A plaintiff who comes into a court of equity asking the new trial of an issue at law, on the ground of having discovered evidence after the trial, must show that he has not been guilty of laches in making the discovery; that the evidence is material to the issue; that it is not merely cumulative, or in addition to other evidence of like import heard at the trial. In the view I take of this part of the case, it is not necessary to consider any question other than the one whether the newly discovered evidence is cumulative, or whether it be such that no evidence of like substance was heard by the jury which tried the case. It was incumbent on the plaintiff to make out his case in all its material parts; he should have shown what newly discovered evidence he proposed to offer on a new trial; also what evidence had been offered *at the former trial, to the end that the court might see that the new evidence was not of the like substance and import with any portion of that already heard. The plaintiff in this case in his bill alleges that upon the former trial it was proved, “that the said bond of three thousand eight hundred and fifty dollars was an accommodation bond, and that said Harnsbarger knew it to be so, but there was a failure of proof satisfactory to the court or jury, as it would seem from the result, to show that he gave less for it than its par value, which, if proven, would have made the transaction clearly usurious and void.” This is not an allegation that no proof as to the particular fact stated had been offered, but only that the proof wras “not satisfactory to the court or jury.” This is not enough to justify the interference of the court; for in every instance in which the jury finds against a party who has offered proof to establish a fact or a series of connected facts to sustain the issue on his part, it is because the evidence is not satisfactory to the jury. The plaintiff seems to have been wholly intent upon proving in this case the usury alleged in defense, and to have omitted the plain duty, required by his case, of showing either that there was no proof at all, or no proof on which a jury might have acted, in regard to the fact he now seeks to prove by the newly discovered evidence. He has utterly failed to meet the exigency of his case, by showing that the evidence is not merely cumulative.

In the argument here, the counsel on both sides relied upon the record in the suit at law, of which the evidence at the trial is made a part. I do not perceive that this record has been made part of the record in the chancery cause (now before us) whilst in the Circuit court; and it cannot therefore be properly looked into. If it were otherwise, I would say that proof of precisely the same import as 'that now proposed to be offered, was heard on the trial at law; and that the *new evidence is merely cumulative. Thus I am of opinion no new trial of the issue on the plea of usury should be directed.

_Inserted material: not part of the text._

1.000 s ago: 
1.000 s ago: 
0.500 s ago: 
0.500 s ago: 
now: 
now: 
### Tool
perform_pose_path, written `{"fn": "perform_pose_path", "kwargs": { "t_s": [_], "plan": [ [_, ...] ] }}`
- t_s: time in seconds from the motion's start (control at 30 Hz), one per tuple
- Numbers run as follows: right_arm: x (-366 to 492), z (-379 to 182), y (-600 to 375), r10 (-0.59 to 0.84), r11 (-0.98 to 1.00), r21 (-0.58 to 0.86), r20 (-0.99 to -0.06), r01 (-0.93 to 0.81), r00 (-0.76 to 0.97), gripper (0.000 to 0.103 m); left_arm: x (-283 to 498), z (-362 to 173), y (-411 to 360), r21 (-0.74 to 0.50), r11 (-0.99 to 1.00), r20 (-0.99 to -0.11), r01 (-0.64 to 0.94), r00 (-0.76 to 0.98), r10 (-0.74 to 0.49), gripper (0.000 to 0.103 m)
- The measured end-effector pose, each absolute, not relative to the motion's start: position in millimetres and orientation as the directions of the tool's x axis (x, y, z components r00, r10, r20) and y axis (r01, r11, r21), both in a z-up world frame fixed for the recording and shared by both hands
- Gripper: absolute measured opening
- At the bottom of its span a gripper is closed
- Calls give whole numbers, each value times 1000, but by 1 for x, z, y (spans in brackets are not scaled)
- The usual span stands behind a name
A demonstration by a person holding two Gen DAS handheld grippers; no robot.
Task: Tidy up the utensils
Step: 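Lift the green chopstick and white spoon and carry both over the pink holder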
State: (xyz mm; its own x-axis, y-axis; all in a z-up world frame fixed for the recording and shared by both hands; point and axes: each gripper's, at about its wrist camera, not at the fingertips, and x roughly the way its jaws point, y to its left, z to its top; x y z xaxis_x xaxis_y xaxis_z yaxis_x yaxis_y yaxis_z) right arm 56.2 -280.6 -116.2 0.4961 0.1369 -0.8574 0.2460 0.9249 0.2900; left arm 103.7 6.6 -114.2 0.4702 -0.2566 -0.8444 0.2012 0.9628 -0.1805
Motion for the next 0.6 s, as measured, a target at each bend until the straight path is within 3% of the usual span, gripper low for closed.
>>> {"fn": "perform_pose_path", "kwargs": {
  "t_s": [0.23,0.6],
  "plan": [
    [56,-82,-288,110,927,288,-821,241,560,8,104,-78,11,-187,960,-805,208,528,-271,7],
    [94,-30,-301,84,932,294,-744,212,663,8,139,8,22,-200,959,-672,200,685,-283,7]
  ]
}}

The appellee seeks relief upon the further ground that his principal McCue in his lifetime had sold to Harnsbarger, the appellant’s intestate, a tract of land at the price of three thousand dollars, to be applied as a credit to the bond on which the judgment was obtained; and that credit was not given for this price, but only for two thousand five hundred and twenty dollars, part thereof. Without stopping to comment upon the defects of the appellee’s proof of the fact alleged, or on the probable application of a portion of the price to another debt from McCue to Harnsbarger, it is enough to say that this is a defense which, if well founded, might have been made on the trial at law, and that no reason is shown for the failure to make it there.

The appellee seeks relief upon the further ground that the contract by which McCue sold to Harnsbarger the tract of land already mentioned, was extortionate and unconscionable, and wrung from the fear and distress of the debtor by his grasping creditor. If this were all true as alleged, it is impossible to perceive how the appellee can found thereon any claim to relief in this case. At a proper time and between proper parties it might have been a question fit to be investigated whether the contract of sale should be rescinded; yet this would afford no relief to the appellee whose obligation existed before the sale; he could not claim to have a new and different contract established, and credit for a larger amount placed on the bond.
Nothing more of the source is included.